Y a-t-il des risques associés à une consommation réduite en glucides ?
Lorsque l’on supprime les glucides d’un régime, la proportion de protéines et de graisses consommées devient plus importante, que ce soit par le biais d’aliments d’origine animale ou végétale. Dimitri Declercq souligne toutefois la difficulté d’adopter un régime pauvre en glucides de qualité. Les légumineuses, par exemple, apportent encore beaucoup de glucides, ce qui n’est pas compatible avec un régime pauvre en glucides strict.
Dimitri Declercq explique en outre que ce déséquilibre en macronutriments peut présenter des risques à long terme. Par exemple, un risque de carences en vitamines et minéraux hydrosolubles. L’organisme a naturellement besoin de glucides, dont la quantité dépend de l’activité physique. Un athlète tire jusqu’à 60 EN% des glucides, explique Dimitri Declercq lors de l’interview. Le régime cétogène n’a de bénéfice prouvé qu’en cas d’épilepsie.

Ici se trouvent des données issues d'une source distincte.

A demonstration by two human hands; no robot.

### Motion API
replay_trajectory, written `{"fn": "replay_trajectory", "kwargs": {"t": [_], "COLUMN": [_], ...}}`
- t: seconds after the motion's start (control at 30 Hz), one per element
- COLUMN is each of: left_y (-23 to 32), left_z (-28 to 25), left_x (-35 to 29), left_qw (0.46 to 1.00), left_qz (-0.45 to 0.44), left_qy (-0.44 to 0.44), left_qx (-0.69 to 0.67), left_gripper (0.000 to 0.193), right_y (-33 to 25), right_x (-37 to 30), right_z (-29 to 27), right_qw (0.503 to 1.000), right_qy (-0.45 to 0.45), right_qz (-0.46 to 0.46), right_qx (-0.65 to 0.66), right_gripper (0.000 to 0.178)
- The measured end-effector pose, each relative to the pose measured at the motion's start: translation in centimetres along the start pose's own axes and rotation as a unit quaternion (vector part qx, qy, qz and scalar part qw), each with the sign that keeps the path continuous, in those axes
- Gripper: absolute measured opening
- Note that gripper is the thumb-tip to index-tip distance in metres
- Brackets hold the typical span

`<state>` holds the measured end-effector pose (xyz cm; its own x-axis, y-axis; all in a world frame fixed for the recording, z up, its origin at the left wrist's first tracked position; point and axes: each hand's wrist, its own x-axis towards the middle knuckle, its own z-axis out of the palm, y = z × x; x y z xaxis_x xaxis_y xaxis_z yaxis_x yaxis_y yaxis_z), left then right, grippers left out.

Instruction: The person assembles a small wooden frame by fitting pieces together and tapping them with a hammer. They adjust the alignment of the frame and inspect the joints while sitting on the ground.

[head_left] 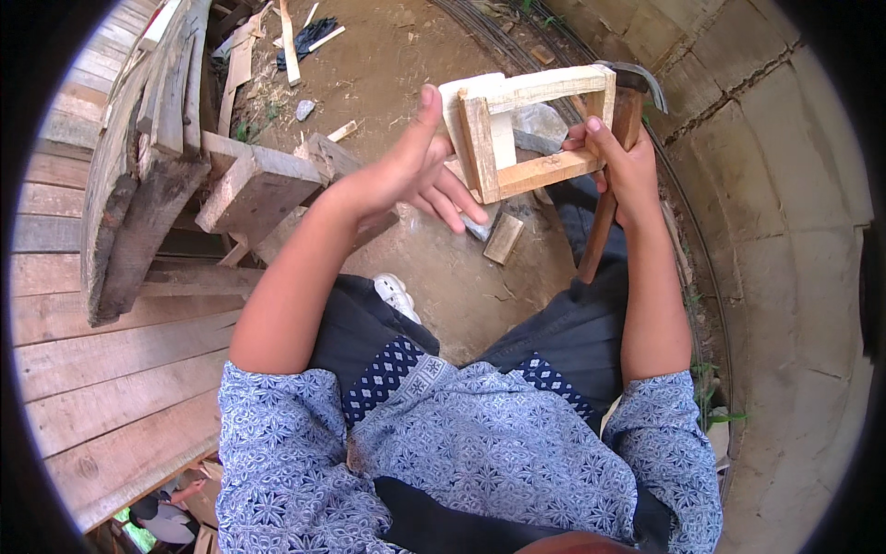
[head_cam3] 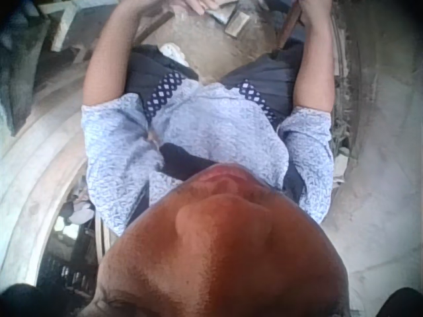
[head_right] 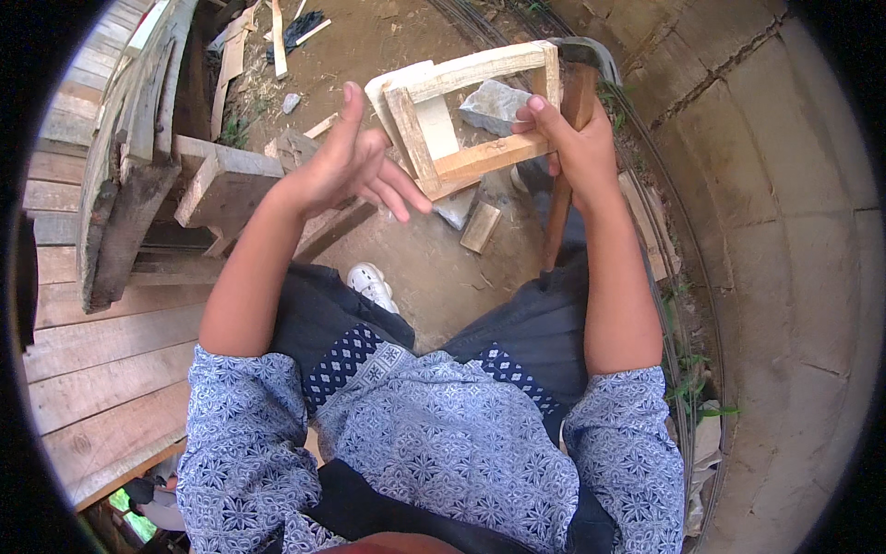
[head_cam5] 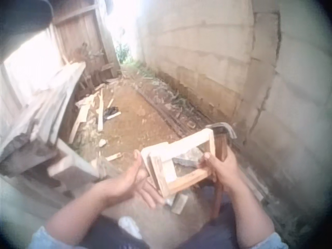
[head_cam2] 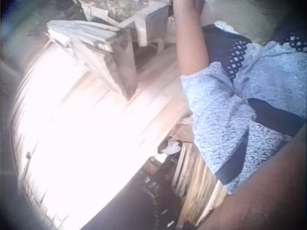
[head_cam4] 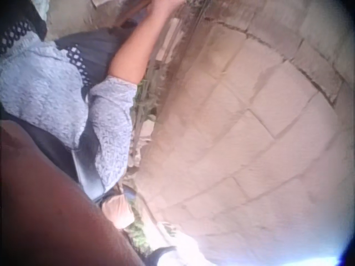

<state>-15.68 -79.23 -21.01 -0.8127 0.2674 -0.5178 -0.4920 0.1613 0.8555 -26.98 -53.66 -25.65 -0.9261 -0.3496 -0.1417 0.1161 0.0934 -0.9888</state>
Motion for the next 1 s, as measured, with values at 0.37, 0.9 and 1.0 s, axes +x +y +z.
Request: {"fn": "replay_trajectory", "kwargs": {"t": [0.37, 0.9, 1.0], "left_y": [-3.1, -3.4, -3.0], "left_z": [-1.0, -1.6, -1.2], "left_x": [3.0, 2.4, 2.3], "left_qw": [0.941, 0.908, 0.910], "left_qz": [0.205, 0.226, 0.221], "left_qy": [0.106, 0.074, 0.115], "left_qx": [-0.246, -0.345, -0.331], "left_gripper": [0.091, 0.080, 0.077], "right_y": [0.6, -0.3, -0.4], "right_x": [-1.1, -1.9, -2.0], "right_z": [2.8, 2.7, 2.4], "right_qw": [0.992, 0.992, 0.993], "right_qy": [-0.079, -0.116, -0.113], "right_qz": [0.088, 0.024, 0.014], "right_qx": [0.050, 0.034, 0.027], "right_gripper": [0.043, 0.044, 0.042]}}
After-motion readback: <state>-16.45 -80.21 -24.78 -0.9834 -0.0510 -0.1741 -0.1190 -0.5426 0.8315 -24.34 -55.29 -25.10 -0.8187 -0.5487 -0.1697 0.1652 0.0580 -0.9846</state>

Pour Dimitri Declercq, il est clair qu’à ce jour, il n’est pas possible de tirer des conclusions claires concernant l’effet des régimes pauvres en glucides chez les personnes atteintes de diabète. L’alimentation conventionnelle représente le régime le mieux étayé avec des résultats à long terme, indique-t-il. L’organisme a besoin de glucides, mais la quantité exacte dépend de plusieurs facteurs, tels que le niveau d’activité physique de la personne. La science devra clarifier ce point à l’avenir.